» **DATA FOR THE TASK**
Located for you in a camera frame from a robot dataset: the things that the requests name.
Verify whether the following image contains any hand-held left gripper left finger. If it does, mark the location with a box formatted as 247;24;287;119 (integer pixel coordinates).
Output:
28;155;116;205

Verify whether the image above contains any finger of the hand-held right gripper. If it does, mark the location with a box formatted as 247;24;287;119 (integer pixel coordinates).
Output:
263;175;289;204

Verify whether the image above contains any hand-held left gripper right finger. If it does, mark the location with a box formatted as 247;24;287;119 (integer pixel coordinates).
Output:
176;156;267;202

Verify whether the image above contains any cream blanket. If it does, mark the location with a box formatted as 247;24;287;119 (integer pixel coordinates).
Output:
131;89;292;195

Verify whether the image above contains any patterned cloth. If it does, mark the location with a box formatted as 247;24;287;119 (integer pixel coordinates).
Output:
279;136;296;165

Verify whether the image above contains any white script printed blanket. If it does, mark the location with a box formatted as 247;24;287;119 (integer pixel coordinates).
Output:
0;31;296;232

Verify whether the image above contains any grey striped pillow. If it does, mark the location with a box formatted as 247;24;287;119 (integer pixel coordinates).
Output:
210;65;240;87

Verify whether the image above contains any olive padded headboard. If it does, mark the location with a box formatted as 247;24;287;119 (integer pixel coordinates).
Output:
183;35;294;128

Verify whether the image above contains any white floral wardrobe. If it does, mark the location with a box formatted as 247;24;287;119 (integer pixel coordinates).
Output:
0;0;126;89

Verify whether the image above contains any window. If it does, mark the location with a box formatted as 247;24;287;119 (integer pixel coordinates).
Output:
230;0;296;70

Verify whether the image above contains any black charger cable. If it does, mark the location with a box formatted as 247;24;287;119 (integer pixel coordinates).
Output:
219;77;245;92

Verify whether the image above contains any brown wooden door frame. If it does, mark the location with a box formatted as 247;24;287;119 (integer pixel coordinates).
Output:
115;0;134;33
---
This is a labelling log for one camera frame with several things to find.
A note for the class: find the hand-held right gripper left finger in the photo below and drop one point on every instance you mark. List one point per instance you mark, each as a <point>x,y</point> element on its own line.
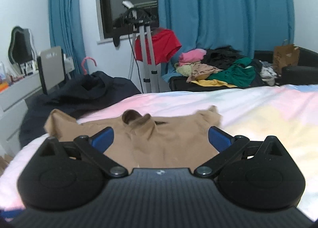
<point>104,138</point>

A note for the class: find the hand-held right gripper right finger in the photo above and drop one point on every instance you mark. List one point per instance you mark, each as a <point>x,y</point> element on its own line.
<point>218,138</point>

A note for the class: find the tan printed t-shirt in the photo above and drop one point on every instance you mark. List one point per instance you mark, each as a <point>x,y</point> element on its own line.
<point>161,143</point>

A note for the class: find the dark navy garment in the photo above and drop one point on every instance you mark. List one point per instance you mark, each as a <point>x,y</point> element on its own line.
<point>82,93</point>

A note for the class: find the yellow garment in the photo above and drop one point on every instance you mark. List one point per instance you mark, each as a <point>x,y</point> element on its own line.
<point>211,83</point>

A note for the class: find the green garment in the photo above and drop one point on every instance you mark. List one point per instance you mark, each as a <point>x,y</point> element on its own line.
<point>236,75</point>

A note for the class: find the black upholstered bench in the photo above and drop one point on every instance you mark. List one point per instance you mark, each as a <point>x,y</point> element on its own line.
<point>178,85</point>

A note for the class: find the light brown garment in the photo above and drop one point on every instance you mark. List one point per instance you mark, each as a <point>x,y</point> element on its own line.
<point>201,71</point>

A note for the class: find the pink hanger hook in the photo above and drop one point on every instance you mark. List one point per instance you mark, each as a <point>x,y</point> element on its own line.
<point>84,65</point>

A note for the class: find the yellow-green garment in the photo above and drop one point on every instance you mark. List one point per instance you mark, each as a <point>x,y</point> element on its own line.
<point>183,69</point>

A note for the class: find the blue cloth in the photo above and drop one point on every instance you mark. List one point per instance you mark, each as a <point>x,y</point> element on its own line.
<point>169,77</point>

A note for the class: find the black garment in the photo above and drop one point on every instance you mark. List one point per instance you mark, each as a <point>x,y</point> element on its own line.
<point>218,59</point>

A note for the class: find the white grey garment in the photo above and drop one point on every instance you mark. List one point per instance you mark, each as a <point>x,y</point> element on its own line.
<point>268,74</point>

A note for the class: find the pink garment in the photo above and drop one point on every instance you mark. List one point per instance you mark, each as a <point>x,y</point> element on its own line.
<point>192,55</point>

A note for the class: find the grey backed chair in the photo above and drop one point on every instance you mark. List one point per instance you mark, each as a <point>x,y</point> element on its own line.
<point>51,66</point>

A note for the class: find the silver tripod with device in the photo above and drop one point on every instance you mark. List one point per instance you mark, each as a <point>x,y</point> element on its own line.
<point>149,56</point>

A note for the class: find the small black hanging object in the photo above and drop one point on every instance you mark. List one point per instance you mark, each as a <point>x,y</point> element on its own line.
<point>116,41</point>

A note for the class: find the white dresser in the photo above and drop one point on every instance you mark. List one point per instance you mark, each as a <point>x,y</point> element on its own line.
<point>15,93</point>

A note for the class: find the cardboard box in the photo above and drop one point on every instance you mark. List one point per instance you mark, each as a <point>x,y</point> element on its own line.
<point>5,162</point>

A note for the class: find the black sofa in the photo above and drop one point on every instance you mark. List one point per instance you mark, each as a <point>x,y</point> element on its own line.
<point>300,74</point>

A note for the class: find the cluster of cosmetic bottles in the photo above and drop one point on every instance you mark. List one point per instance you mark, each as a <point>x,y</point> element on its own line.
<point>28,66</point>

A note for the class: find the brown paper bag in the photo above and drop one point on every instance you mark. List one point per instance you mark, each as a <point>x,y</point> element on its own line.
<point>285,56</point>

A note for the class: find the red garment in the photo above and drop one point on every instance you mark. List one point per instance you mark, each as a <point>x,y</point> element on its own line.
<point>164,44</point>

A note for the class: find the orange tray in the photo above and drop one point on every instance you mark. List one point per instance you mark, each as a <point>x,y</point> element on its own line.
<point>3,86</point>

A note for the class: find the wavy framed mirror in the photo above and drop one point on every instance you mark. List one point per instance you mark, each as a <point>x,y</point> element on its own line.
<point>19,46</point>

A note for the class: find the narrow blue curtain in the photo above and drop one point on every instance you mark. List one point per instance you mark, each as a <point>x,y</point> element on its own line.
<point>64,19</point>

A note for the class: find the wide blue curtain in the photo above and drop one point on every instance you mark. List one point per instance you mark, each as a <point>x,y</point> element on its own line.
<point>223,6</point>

» **WORK TO BE COMPLETED**
Return all lines in the data that include the word "things".

» **WORKED SOLUTION**
Located for you in a camera frame from a robot dataset: the things that the requests name.
This is a labelling log for one camera frame with several things to find.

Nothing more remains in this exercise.